Your goal:
Your answer should be every line with the word "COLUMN", copied from the data below.

Data under study:
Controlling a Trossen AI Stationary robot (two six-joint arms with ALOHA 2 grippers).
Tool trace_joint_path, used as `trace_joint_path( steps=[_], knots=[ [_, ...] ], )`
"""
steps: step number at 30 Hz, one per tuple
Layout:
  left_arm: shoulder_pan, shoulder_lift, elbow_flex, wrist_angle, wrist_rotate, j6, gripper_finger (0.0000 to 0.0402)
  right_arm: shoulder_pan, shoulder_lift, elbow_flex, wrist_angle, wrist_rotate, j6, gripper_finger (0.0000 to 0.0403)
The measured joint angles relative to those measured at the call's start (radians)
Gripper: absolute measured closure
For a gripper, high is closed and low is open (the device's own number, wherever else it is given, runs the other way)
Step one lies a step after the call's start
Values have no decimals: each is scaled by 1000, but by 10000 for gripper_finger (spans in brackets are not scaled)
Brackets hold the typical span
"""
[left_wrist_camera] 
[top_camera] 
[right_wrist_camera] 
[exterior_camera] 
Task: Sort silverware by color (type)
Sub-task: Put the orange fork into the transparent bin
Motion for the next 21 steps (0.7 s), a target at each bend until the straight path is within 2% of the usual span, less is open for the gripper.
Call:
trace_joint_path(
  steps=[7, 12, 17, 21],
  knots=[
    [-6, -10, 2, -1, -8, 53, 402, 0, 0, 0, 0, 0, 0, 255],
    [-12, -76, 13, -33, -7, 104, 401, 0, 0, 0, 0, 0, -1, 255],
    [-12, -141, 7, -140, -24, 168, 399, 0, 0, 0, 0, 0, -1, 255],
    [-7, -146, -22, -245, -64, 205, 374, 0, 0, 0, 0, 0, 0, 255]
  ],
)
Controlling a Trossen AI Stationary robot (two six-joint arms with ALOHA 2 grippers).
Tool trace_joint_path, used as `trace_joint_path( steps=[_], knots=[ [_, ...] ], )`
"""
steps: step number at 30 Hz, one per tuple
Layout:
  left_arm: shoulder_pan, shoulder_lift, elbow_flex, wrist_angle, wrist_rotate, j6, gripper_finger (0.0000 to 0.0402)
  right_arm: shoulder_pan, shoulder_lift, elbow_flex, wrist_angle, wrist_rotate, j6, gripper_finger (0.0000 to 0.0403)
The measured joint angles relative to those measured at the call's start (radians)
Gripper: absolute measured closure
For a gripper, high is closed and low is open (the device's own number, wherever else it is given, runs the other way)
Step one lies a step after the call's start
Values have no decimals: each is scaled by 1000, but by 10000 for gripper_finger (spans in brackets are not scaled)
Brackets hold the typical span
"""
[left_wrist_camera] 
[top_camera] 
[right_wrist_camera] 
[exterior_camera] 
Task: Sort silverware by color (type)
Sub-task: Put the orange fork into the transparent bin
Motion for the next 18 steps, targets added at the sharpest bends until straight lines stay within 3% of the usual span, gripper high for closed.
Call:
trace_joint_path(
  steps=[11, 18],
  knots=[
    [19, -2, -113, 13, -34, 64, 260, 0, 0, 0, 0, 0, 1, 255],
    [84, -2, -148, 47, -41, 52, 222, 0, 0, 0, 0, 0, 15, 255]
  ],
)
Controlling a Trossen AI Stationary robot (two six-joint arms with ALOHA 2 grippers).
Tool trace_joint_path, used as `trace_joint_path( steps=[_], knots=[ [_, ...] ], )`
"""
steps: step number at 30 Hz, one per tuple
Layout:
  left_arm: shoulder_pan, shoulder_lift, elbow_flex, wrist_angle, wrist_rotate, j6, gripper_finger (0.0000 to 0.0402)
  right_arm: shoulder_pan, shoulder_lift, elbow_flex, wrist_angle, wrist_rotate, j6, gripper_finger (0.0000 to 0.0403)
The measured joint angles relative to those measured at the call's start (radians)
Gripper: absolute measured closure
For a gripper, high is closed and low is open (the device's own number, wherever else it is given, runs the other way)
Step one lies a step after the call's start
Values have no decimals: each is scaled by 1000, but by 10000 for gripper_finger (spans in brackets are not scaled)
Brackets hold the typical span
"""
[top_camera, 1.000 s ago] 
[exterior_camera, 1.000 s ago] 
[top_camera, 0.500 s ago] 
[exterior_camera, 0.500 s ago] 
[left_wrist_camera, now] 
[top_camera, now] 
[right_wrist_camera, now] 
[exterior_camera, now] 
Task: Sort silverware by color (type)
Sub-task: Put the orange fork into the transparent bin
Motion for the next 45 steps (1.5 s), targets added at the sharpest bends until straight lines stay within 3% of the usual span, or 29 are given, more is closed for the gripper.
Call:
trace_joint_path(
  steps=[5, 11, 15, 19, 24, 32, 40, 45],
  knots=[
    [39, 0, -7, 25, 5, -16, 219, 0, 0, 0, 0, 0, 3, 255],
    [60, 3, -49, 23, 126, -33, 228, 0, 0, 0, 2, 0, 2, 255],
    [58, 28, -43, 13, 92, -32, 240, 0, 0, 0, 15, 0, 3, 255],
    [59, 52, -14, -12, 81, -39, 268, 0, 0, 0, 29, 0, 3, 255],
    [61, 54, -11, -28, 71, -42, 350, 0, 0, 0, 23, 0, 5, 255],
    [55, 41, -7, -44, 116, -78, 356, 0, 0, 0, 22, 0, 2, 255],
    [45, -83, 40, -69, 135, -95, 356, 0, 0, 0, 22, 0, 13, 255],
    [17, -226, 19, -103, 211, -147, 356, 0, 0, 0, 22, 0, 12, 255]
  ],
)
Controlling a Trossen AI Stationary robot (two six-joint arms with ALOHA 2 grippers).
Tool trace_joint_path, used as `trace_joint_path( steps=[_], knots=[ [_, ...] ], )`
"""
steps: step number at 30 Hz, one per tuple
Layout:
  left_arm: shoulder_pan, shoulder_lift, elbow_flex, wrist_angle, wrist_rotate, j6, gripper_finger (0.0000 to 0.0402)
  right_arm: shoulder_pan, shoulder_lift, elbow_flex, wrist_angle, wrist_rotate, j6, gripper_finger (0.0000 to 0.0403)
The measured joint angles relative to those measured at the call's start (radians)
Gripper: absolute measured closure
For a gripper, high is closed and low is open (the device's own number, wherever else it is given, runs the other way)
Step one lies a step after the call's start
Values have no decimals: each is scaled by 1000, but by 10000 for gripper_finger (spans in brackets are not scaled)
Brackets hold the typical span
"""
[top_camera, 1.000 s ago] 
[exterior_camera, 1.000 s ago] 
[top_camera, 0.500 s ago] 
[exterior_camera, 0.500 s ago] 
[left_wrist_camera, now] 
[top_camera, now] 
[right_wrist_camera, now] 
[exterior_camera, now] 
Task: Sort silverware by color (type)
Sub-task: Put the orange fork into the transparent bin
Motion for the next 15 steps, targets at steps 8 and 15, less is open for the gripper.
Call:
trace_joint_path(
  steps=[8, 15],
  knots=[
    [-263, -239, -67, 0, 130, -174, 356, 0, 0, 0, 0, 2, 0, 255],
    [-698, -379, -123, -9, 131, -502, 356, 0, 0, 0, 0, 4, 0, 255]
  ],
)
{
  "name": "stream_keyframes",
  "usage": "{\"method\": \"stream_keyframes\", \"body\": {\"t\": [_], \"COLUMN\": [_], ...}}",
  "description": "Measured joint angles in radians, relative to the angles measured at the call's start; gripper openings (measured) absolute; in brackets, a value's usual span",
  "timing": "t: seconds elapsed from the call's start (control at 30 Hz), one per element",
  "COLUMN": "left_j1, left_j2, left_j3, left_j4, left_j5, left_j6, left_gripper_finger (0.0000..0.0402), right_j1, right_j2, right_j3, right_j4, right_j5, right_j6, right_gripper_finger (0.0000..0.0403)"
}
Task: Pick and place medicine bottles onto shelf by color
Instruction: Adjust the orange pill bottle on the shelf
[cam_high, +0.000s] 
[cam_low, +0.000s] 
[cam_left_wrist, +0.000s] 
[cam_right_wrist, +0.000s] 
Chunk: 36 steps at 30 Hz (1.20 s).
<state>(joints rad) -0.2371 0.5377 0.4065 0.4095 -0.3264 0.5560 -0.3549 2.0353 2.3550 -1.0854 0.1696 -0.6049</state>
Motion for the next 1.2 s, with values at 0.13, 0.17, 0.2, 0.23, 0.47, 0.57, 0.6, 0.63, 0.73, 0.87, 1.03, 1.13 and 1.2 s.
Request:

Worked solution:
  "usage": "{\"method\": \"stream_keyframes\", \"body\": {\"t\": [_], \"COLUMN\": [_], ...}}",
  "COLUMN": "left_j1, left_j2, left_j3, left_j4, left_j5, left_j6, left_gripper_finger (0.0000..0.0402), right_j1, right_j2, right_j3, right_j4, right_j5, right_j6, right_gripper_finger (0.0000..0.0403)"

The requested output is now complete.